Ожесточение, с которым он произнес последнее слово, вывело меня из душевного равновесия. Я стиснула голову руками. Врачи запретили мне волноваться.
– Отец, постарайся меня понять. Я должна была летать!
– Это выше моего понимания.
– Ты просто не пытаешься понять. Ты не представляешь, каково это: не иметь возможности заниматься единственным делом, которое тебя интересует. Это все равно что жить в ссылке.
– А чувства окружающих тебя интересовали?

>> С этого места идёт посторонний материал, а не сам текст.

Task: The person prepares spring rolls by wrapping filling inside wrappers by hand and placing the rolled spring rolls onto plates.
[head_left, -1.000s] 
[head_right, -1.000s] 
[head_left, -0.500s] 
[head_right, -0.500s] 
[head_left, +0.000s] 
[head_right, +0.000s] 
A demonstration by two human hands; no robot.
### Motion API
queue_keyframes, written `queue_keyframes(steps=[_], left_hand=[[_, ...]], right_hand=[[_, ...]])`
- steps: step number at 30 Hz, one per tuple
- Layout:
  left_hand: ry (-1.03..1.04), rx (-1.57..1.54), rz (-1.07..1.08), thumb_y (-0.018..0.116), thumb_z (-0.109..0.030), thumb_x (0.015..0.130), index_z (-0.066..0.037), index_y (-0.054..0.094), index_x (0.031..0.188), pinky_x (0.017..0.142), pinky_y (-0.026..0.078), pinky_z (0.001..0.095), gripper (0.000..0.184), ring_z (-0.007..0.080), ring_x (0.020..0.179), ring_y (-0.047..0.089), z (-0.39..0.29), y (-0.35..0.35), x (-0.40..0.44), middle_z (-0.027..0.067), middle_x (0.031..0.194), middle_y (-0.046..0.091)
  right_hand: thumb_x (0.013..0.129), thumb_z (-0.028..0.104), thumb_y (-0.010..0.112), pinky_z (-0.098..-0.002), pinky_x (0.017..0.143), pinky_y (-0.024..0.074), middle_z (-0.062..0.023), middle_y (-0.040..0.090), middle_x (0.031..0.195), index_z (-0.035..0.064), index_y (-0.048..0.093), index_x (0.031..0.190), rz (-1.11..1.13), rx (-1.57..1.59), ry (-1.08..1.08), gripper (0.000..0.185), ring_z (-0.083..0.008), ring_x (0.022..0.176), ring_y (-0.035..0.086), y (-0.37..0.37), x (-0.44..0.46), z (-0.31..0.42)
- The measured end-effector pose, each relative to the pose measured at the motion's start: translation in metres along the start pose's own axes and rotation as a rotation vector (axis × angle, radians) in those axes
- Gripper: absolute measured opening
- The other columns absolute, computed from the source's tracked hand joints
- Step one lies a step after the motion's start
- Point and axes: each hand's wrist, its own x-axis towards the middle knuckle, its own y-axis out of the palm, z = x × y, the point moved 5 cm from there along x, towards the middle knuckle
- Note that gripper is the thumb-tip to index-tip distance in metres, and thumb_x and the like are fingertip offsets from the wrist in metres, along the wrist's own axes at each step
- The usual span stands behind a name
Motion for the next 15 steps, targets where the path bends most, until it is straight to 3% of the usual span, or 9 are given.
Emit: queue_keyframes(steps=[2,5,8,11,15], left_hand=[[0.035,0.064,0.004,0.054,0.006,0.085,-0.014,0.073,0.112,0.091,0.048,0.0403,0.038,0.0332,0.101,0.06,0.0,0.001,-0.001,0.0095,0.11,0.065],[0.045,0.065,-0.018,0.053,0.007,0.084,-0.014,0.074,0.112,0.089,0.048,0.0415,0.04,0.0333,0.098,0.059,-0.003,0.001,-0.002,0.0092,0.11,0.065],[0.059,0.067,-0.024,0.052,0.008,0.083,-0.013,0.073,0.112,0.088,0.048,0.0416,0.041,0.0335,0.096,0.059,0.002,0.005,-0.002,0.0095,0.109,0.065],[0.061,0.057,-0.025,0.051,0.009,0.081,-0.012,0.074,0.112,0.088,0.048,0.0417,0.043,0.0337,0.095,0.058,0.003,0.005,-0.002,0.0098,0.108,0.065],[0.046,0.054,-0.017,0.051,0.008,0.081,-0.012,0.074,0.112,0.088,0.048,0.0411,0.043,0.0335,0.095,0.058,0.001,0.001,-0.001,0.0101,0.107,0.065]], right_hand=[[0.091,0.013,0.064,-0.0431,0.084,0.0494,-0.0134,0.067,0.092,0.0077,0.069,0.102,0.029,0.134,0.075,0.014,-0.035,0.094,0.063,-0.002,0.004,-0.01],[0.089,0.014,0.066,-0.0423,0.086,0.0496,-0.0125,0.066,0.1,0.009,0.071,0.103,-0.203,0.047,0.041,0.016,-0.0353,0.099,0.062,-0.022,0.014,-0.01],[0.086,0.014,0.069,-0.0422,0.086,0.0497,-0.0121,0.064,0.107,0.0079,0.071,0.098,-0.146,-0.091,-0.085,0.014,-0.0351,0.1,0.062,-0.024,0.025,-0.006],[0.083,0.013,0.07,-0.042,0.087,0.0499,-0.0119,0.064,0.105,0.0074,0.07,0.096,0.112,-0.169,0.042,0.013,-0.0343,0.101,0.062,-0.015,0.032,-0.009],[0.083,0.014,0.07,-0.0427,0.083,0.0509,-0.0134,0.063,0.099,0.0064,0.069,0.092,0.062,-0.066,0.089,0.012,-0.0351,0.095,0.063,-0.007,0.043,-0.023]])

– С какой стати? Никого из вас не волновали мои чувства: ты о них уж точно не думал. Вы все жили своей жизнью, ты пережил все огорчения, которые я тебе причинила. Если бы я не нашла возможности жить своей жизнью, я бы просто не жила.
– Не может быть, чтобы ты говорила серьезно.
– Но я говорю совершенно серьезно. Я знаю, что ты не понимаешь ни одного моего слова. Но я говорю серьезно.
Отец казался очень печальным.
Потом тень улыбки скользнула по его лицу.
– Ты никогда не искала легких путей, верно?
– Отец, – сказала я, – я сожалею, что лгала тебе. Правда, сожалею. Но я не видела другого выхода. Я ужасно переживала.
Последовала довольно долгая пауза. Потом отец тяжело вздохнул.
– Я тебя прощаю. – Слабая улыбка, вновь тронувшая его губы, стала чуть шире. – Ты такая упрямая, – сказал он. – Полагаю, здесь ты пошла в меня.
Мне пришлось учиться летать заново. Я начала с того, с чего начинала двенадцать с лишним лет назад: с учебного планера.
Еще до первого полета я знала, что мои руки стали неуклюжими, а реакции замедленными. Но, сидя в кабине в ожидании, когда натянется буксировочный трос, я обмирала от ужаса главным образом при мысли о возможных рецидивах головокружения.
Первый полет не доставил мне удовольствия. Кабина казалась незнакомой, а когда я поставила ноги на педали руля, легкая дрожь пробежала по моему телу. Отчасти от волнения, но отчасти и от страха.
На взлете я занервничала: скорость показалась очень уж высокой. Когда я отцепилась от самолета-буксировщика и начала планировать, дела пошли на лад, но я понимала, что не чувствую машину. Казалось, у меня было не только новое лицо, но и новое тело. Я ненавидела это свое новое тело, которое не умело удобно устроиться в пилотском кресле, не реагировало инстинктивно на движения планера и не предугадывало его поведения.